__Prompt__.
Only one stretch of the listing below is wanted. Begin at the line that has "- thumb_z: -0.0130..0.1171", stop after the line that has "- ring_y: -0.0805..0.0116", and repeat every line in between exactly.

__Data below__.
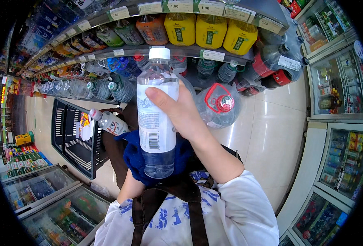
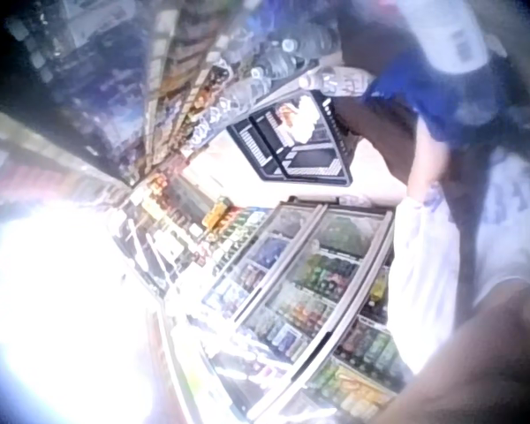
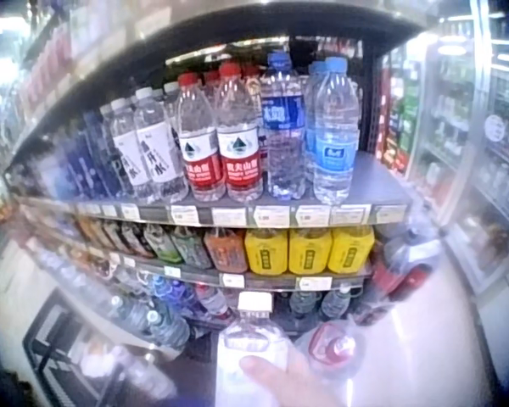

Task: The person wipes several plastic water bottles with a blue cloth and places them on a store shelf. They handle individual bottles and a six-pack of water, arranging them among other beverages in a retail aisle.

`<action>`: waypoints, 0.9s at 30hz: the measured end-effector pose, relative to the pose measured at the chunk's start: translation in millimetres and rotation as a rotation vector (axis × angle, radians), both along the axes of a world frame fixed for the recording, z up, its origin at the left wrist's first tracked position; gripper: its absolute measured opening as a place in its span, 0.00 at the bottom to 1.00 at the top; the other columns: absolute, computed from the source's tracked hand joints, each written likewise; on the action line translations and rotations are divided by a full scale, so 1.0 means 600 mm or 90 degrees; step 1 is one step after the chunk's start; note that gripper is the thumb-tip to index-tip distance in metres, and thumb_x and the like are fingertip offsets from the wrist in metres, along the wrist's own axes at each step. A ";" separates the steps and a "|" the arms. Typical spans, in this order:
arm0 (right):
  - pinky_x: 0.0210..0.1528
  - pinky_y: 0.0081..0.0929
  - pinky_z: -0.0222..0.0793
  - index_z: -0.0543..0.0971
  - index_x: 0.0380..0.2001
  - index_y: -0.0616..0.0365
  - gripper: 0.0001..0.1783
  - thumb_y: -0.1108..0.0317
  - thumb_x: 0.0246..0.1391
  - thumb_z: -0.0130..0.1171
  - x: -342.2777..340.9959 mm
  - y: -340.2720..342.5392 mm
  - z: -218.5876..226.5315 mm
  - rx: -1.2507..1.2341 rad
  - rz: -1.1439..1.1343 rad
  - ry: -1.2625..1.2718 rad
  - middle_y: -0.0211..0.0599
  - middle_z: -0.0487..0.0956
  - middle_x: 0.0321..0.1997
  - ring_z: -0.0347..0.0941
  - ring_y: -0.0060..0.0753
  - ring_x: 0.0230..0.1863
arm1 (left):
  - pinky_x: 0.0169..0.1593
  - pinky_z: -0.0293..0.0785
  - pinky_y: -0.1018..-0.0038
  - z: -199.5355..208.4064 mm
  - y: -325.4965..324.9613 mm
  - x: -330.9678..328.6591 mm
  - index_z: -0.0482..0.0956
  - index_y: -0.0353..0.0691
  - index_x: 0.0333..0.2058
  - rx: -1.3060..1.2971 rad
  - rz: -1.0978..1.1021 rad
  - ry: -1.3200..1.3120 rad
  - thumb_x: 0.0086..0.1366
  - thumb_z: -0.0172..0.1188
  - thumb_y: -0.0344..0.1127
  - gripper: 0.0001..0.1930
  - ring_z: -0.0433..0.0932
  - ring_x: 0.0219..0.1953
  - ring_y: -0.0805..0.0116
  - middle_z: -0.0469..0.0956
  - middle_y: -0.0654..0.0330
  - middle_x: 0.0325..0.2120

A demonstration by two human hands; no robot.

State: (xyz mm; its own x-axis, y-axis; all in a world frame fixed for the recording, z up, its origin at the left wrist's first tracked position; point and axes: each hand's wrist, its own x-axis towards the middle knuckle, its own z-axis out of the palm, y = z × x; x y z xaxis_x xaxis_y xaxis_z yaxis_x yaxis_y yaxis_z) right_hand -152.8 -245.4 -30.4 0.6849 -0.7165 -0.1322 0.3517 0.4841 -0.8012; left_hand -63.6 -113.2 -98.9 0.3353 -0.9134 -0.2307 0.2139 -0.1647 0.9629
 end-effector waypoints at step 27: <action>0.35 0.35 0.70 0.40 0.58 0.48 0.57 0.60 0.26 0.65 -0.023 0.022 -0.056 -0.061 0.062 -0.377 0.51 0.69 0.35 0.70 0.45 0.36 | 0.42 0.66 0.73 -0.037 0.026 -0.001 0.65 0.35 0.41 0.036 0.001 0.083 0.41 0.63 0.32 0.26 0.70 0.39 0.68 0.70 0.57 0.37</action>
State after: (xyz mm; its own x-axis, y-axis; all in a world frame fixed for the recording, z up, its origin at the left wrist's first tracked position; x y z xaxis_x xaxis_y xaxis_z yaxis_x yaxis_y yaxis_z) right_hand -166.5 -232.4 -64.0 0.6852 -0.6369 0.3533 0.7087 0.4713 -0.5250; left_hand -64.2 -97.7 -121.1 0.3007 -0.8972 -0.3234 0.3376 -0.2170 0.9159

__Problem solution__.
  - thumb_z: -0.0130..0.1171
  - x: -342.2777..340.9959 mm
  - y: -340.2720..342.5392 mm
  - z: -218.5876..226.5315 mm
  - rx: -1.2507..1.2341 rad
  - rz: -1.1439..1.1343 rad
  - ry: -1.2625..1.2718 rad
  - middle_y: -0.0211..0.0599
  - middle_z: -0.0487..0.0956
  - middle_x: 0.0321..0.1997
  - ring_z: -0.0347..0.0941
  - ring_y: -0.0060..0.0753
  - ring_x: 0.0230..0.1863
arm1 (left):
  - pinky_x: 0.0169..0.1593
  - pinky_z: -0.0293..0.0785
  - pinky_y: -0.1018..-0.0038
  - z: -199.5355..208.4064 mm
  - y: -325.4965..324.9613 mm
  - x: -330.9678..328.6591 mm
  - index_z: -0.0482..0.0956
  - index_y: -0.0353..0.0691
  - index_x: 0.0333..0.2058
  - rx: -1.3060..1.2971 rad
  - rz: -1.0978..1.1021 rad
  - ry: -1.3200..1.3120 rad
  - thumb_x: 0.0086..0.1366
  - thumb_z: -0.0172..0.1188
  - thumb_y: -0.0344..0.1127
  - gripper: 0.0001..0.1930
  - ring_z: -0.0433..0.0932
  - ring_x: 0.0219..0.1953
  - ring_y: -0.0805..0.0116

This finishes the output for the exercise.